→ ASSIGNMENT:
Filter the lines below, keeping each one that holds "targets".

[Records from a data collection]
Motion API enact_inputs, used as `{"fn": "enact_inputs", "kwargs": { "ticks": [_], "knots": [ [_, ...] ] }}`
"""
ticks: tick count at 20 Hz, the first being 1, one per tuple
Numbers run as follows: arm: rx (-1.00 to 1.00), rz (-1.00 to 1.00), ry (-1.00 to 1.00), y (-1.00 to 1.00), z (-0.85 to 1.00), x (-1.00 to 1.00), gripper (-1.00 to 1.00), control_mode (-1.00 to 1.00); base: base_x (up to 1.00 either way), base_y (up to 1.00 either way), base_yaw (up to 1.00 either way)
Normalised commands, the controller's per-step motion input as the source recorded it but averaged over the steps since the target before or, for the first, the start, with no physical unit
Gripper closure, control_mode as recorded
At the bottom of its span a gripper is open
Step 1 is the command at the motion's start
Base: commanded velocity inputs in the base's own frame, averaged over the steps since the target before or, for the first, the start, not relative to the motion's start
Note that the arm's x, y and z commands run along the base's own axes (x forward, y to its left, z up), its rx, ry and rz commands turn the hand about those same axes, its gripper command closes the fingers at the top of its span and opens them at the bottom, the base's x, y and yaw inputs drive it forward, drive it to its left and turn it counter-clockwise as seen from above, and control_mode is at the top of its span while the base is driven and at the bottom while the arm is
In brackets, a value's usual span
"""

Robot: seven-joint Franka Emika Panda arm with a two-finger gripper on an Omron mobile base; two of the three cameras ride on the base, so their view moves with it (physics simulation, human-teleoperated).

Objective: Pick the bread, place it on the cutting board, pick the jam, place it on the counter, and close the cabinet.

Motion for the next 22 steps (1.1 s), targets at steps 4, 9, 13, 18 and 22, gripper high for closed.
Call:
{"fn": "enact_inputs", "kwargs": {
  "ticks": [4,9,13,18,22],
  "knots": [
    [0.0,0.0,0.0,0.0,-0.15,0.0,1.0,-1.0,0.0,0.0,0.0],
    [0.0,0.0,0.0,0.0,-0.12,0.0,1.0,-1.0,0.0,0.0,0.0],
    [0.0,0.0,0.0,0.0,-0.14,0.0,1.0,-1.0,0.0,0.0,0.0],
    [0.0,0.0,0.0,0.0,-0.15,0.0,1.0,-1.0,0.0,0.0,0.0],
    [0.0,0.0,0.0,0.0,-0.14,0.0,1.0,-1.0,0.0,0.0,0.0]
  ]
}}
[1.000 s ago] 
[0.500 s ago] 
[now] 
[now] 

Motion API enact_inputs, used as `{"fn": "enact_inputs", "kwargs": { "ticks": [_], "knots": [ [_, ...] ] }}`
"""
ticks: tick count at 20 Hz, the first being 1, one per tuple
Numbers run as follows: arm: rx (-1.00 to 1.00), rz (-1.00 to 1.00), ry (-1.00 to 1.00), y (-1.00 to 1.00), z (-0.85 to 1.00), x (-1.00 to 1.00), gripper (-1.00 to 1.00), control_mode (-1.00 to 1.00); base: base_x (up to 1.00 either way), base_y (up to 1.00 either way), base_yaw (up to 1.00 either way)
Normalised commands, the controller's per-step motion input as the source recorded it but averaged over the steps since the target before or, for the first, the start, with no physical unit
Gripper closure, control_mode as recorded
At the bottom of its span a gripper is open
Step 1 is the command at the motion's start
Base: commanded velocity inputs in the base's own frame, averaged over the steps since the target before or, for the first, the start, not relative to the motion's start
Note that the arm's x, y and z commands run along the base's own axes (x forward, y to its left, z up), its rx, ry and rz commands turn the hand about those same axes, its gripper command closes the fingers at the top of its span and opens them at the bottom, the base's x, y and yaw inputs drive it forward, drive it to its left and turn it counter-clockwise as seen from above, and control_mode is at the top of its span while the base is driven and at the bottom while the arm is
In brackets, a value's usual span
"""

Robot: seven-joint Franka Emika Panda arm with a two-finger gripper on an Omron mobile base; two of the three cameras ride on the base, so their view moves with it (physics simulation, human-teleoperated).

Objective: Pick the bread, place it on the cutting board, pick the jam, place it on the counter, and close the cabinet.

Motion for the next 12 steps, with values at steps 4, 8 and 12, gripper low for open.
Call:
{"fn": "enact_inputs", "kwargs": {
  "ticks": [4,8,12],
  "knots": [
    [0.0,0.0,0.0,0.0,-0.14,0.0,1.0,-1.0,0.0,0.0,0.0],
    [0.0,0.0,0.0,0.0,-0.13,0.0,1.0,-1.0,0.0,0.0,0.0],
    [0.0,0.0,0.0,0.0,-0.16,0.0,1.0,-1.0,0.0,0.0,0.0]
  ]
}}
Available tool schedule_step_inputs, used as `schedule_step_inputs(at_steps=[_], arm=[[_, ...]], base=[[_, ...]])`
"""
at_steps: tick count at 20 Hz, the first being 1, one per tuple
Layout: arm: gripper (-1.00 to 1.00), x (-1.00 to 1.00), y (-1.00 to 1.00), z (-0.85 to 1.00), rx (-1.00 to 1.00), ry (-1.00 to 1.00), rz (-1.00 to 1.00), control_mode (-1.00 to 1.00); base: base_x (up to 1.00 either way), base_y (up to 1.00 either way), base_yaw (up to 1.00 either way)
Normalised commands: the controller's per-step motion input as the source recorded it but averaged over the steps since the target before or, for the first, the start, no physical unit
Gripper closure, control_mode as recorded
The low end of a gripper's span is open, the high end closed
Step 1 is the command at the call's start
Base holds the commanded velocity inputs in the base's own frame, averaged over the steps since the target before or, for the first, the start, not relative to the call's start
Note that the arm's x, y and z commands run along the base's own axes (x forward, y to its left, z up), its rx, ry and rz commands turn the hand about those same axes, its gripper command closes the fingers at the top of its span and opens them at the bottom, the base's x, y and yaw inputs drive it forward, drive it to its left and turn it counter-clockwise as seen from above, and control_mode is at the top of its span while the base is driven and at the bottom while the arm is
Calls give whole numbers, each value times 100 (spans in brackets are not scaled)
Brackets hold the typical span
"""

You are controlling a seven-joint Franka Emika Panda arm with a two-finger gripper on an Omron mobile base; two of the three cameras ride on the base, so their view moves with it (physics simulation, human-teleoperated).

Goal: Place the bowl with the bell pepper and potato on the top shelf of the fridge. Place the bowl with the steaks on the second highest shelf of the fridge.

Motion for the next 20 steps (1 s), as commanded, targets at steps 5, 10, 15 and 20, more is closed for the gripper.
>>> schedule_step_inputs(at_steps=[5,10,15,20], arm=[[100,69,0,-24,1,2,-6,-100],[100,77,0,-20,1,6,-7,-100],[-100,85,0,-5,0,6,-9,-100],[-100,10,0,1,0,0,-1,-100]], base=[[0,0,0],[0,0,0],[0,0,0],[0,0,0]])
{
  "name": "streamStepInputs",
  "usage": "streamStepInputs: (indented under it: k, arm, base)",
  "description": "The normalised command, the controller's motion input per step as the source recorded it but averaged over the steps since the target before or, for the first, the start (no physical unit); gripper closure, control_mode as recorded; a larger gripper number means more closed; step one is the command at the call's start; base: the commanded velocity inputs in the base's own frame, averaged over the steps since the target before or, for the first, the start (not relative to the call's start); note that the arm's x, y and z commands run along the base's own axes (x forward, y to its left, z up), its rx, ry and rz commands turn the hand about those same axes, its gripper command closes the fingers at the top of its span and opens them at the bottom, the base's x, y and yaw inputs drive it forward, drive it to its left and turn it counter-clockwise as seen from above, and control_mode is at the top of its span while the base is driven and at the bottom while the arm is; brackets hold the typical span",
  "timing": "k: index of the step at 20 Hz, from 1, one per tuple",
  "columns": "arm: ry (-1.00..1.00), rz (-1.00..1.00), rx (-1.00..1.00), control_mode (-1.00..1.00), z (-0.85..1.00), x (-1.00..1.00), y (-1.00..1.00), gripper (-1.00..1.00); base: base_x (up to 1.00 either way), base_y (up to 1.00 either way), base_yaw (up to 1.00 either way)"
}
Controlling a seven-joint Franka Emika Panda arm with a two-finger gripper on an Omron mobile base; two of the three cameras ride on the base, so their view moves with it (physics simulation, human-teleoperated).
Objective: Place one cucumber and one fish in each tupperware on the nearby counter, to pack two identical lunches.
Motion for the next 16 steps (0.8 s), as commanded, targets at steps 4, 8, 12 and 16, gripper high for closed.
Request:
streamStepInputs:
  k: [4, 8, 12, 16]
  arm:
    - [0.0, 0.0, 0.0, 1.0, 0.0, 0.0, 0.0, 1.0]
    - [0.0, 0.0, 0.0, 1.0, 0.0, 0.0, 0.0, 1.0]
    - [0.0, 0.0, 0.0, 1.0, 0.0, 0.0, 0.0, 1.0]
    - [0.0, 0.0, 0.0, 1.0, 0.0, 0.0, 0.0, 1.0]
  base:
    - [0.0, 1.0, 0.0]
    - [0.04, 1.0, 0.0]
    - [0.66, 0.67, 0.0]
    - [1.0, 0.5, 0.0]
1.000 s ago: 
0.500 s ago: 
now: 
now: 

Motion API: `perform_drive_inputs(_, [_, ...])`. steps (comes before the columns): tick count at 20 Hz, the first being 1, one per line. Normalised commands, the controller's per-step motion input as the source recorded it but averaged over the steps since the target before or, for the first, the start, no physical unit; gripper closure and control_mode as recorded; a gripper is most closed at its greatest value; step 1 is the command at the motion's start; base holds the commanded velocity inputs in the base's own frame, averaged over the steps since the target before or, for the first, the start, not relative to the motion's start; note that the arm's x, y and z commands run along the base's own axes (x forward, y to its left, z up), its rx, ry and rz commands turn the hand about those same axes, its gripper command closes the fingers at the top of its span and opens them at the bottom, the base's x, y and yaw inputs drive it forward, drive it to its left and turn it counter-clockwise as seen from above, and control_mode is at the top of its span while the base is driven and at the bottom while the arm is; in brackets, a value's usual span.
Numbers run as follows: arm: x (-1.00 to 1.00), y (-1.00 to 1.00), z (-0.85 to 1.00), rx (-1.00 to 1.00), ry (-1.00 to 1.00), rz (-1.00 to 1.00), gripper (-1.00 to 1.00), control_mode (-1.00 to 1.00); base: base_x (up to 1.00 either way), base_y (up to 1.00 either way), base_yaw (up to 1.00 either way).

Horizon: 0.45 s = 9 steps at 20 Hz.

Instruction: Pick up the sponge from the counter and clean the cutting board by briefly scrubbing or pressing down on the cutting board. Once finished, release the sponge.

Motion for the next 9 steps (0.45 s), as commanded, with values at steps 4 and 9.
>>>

→ ANSWER TO THIS EXERCISE:
Motion for the next 22 steps (1.1 s), targets at steps 4, 9, 13, 18 and 22, gripper high for closed.
Motion for the next 20 steps (1 s), as commanded, targets at steps 5, 10, 15 and 20, more is closed for the gripper.
Motion for the next 16 steps (0.8 s), as commanded, targets at steps 4, 8, 12 and 16, gripper high for closed.

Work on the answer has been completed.